Mr Mgeni was prone to sudden changes of direction in his stories and I nodded to see where we were now heading. ‘I haven’t noticed its magnificence before,’ I said. ‘You don’t mean the buildings?’

‘I don’t mean magnificent to look at so much as the idea behind it, a place where the sick could be cured. You’d think, isn’t that what hospitals do, cure the sick? Yes, but did you know that it was first opened a thousand years ago? I’m not joking,’ Mr Mgeni said when I laughed at this unexpected switch. ‘What would your grandfather and mine have done when they fell sick a thousand years ago? Laid on their beds and groaned, probably, and called for a sheikh to come and read prayers over them while they waited for Azraeel to come and do his work, God forgive any disrespect. These people were building hospitals for their own sick, although they probably learnt to do that from Muslims in Persia and Egypt.’

Mr Mgeni spoke to me in Kiswahili and I think that was part of the pleasure he took in telling me his stories. ‘I don’t have anyone I can speak to like this any more, not someone who will understand the language properly, without mangling it with Somali and Kikuyu, and slang and shang and who knows what words. It makes me so happy, to speak the old language and to use the big words with their flourishes and their yaanis and their graces.’

Mr Mgeni came round to our house every day to say hello and sit with us for a while. Sometimes when he came during the day and saw dirty dishes in the sink, he did the washing up. Sometimes he brought fruit or a cake Marjorie had made for the boys. In the evenings he came in for a few minutes, listened to the talk and the teasing and then went back to his house. It was as if he had come to see that we were all getting along together. No one seemed to mind his frequent presence.

Peter’s girlfriend Fran was also a regular visitor. I had become friends with Peter and sometimes the two of them included me in their plans. Fran was attractive and soft-spoken, a tall well-built woman with a bronze complexion and pulled-back dark hair. Her temperament was smiling and subdued, quite unlike the edgy frenzy of Peter’s wit and conversation. She was fussy about clothes, dressing in elegant combinations that had obviously been selected with care. The expensive clothes and her groomed appearance made her seem out of place in the cheerless décor of our house. She was in her twenties and despite her demure airs had an aura of restrained sexual energy, or so at least it seemed to me in my innocence. She worked in the finance department of a large department store in central London, from where she was able to buy clothes and accessories at a huge discount. Peter often made fun of what he called her middle-class disguise.

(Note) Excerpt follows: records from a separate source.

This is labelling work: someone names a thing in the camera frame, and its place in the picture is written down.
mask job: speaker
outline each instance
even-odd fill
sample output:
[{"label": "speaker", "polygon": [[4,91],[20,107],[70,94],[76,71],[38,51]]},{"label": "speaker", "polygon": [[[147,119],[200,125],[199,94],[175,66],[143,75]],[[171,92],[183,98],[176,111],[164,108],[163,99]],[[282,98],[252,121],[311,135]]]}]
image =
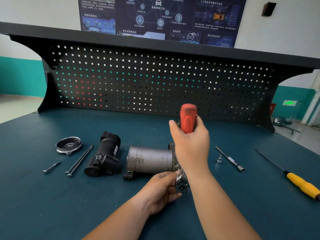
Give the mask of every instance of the speaker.
[{"label": "speaker", "polygon": [[262,16],[263,17],[270,17],[272,15],[272,12],[273,12],[275,6],[276,6],[275,2],[268,2],[268,3],[264,4]]}]

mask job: table
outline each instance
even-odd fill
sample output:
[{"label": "table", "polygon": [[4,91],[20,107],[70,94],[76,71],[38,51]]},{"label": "table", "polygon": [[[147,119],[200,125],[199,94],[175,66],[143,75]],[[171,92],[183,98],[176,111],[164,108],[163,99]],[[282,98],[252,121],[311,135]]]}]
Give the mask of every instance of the table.
[{"label": "table", "polygon": [[[81,239],[136,194],[149,180],[122,179],[130,145],[166,149],[172,140],[172,117],[59,108],[31,113],[0,124],[0,239]],[[320,188],[320,156],[280,134],[249,124],[208,121],[209,167],[228,196],[262,239],[317,239],[320,203],[302,193],[254,149]],[[113,176],[88,177],[83,169],[72,178],[65,171],[103,131],[121,138],[120,163]],[[55,144],[80,137],[82,148],[72,156]],[[219,146],[246,172],[225,158],[216,165]],[[57,161],[50,174],[42,171]],[[140,239],[205,239],[191,192],[147,221]]]}]

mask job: poster
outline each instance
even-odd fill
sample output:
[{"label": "poster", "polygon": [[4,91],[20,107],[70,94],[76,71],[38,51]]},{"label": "poster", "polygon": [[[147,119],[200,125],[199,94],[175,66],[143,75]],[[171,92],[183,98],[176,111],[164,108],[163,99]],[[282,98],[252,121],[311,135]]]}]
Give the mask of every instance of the poster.
[{"label": "poster", "polygon": [[81,30],[233,48],[246,0],[79,0]]}]

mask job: gray floor
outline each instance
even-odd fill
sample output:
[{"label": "gray floor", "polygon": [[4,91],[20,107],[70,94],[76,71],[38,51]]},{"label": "gray floor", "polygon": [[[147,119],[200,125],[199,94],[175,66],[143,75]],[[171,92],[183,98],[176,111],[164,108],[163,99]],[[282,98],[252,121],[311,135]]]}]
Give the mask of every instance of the gray floor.
[{"label": "gray floor", "polygon": [[[43,98],[40,97],[0,95],[0,123],[36,111],[42,100]],[[275,130],[277,133],[320,155],[320,131],[300,125],[297,122],[289,125],[289,127],[301,133],[294,132],[291,135],[290,130],[279,126],[275,126]]]}]

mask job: red handle
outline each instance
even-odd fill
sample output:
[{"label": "red handle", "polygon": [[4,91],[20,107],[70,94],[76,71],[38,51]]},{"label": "red handle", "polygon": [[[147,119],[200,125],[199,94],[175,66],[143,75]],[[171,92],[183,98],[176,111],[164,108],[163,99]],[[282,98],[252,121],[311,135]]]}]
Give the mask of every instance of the red handle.
[{"label": "red handle", "polygon": [[197,118],[197,106],[194,104],[183,104],[180,110],[181,129],[184,133],[194,132]]}]

‘I think her mother chooses her clothes, don’t you?’ he said to me in front of Fran. ‘Her mother’s English and does not want her daughter to forget it.’ Her father was a Rwandan theology student who went home after he completed his studies and did not keep in touch. I knew this from Peter who brought up his girlfriend’s story every now and then. I sometimes thought he was ashamed of her and treated her slightingly to punish her and himself. It might start in a light-hearted way, with Fran doing something unlike her usual fastidious self, perhaps licking her knife or picking a gherkin out of the dish with her fingers.

‘Hey, what would your English mother say about that?’ Peter would pounce and then repeat the gist of the story of her mother’s abandonment. ‘And to think your father was a priest.’